A pectoralis tendon rupture is an injury most commonly seen in weight lifters, however other sporting activities related to this type of injury include, boxing, football, wrestling, water skiing and rodeo. The pectoralis major muscle is the large muscle that makes up the muscular portion of the chest. When the tendon ruptures, it most likely tears off the arm bone at its insertion. Injury typically occurs when an eccentric load is applied to the muscle, such as with bench pressing, and failure usually occurs through the tendon.

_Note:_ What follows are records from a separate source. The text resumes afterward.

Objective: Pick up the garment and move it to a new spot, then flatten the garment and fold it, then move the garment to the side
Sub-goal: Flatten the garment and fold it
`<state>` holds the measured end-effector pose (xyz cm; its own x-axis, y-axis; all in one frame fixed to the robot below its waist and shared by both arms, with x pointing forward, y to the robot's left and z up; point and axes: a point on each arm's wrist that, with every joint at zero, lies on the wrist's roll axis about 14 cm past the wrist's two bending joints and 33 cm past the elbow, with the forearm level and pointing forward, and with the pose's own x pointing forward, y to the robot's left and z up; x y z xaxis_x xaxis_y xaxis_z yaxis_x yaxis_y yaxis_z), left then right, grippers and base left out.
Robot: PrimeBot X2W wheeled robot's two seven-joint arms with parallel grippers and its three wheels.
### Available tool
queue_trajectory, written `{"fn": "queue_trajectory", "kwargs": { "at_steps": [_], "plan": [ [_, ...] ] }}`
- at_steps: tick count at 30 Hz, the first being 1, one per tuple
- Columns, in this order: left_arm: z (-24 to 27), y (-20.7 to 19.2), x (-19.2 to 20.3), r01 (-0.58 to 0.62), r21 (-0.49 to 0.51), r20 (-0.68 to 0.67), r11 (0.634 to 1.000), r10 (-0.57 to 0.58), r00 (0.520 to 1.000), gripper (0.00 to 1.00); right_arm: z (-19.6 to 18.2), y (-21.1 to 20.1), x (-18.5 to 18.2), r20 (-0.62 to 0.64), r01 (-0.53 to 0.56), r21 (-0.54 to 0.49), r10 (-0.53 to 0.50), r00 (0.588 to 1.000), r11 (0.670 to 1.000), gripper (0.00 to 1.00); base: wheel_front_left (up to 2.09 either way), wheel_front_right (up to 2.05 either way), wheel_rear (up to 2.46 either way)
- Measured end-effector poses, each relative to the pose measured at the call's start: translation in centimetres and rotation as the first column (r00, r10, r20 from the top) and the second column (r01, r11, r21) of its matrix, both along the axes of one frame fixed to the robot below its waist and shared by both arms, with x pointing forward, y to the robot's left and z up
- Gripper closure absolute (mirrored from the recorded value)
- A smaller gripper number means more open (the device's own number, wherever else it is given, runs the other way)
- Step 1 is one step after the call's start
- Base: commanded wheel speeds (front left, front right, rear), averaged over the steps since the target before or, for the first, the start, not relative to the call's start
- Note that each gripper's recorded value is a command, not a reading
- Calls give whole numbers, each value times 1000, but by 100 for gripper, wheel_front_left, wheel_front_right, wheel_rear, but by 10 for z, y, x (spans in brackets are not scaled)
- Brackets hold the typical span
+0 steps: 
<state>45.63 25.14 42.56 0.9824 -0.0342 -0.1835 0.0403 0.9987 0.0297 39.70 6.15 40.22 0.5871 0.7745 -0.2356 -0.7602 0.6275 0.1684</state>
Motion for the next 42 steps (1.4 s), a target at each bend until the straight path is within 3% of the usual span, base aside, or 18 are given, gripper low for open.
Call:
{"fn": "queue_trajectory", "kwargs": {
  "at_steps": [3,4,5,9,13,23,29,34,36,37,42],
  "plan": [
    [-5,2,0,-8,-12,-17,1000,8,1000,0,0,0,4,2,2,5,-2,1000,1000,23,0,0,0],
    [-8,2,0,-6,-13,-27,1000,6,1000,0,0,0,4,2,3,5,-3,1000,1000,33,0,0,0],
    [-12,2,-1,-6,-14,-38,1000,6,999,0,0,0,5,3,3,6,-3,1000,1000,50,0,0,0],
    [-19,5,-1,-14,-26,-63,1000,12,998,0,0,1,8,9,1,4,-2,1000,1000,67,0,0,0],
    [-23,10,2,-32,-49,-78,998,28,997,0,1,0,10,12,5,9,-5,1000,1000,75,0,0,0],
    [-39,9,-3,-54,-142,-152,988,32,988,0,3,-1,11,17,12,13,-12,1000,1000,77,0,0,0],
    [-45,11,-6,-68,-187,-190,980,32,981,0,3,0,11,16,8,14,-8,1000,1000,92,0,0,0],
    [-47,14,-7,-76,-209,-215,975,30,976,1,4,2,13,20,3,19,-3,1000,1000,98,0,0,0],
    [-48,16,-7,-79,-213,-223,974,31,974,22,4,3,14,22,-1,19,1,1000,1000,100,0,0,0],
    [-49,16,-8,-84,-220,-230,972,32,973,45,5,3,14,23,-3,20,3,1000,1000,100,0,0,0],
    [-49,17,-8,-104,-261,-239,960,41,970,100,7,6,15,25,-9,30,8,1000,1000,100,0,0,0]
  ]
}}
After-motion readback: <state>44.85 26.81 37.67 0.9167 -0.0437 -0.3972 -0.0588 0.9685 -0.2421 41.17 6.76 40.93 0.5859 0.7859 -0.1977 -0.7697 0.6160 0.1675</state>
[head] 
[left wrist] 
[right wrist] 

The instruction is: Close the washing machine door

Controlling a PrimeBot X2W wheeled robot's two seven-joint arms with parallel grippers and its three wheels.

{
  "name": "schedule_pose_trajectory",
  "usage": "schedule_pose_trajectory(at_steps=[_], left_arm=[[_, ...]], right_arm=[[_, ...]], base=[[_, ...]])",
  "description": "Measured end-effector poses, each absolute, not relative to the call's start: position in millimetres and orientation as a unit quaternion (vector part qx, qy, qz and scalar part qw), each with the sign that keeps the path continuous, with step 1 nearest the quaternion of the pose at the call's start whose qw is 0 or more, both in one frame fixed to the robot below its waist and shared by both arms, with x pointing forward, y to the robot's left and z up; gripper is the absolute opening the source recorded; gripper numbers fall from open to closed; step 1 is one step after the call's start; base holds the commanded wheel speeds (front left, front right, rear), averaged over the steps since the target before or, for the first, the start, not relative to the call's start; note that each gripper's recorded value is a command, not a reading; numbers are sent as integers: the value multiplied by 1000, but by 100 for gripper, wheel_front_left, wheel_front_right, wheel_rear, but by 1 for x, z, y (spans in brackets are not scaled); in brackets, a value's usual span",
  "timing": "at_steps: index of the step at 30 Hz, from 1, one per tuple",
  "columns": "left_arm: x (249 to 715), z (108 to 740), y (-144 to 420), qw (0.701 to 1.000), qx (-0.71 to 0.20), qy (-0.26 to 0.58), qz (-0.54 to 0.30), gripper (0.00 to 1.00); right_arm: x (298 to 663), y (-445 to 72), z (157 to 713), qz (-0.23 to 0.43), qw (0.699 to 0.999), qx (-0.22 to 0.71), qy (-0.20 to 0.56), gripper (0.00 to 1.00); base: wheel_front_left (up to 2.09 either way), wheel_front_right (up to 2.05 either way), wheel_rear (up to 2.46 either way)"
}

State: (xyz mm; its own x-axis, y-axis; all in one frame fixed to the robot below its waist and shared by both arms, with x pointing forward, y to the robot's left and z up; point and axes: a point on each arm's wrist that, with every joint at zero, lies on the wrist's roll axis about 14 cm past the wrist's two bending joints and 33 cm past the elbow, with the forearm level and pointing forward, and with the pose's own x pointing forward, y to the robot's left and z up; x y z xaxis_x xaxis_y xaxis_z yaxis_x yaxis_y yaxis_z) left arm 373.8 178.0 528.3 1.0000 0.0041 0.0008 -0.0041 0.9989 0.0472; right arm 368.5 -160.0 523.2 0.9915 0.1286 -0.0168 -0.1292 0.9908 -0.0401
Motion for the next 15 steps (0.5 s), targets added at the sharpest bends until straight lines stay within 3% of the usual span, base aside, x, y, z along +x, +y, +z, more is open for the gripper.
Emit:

A Pectoralis Repair is done if the tendon has completely ruptured from its insertion. For this surgery, an incision is made above the armpit, the edge of the ruptured tendon is located, and sutures are passed through the end of the tendon. The sutures are then passed through small metallic anchors, specially designed for this purpose. Small holes are placed in the bone to allow the anchors to be inserted. The anchors allow the tendon to be repaired back to its insertion, and hold the tendon in place while it heals. In rare circumstances, donor tendon or tissue is required to get the tendon long enough to be repaired back to the bone.
After surgery, a sling is worn for six weeks. Physical therapy begins six weeks after surgery, starting with range of motion exercises and progressing to light strengthening. Strengthening of the pectoralis muscle begins twelve weeks after surgery. Estimated full recovery from surgery is six months.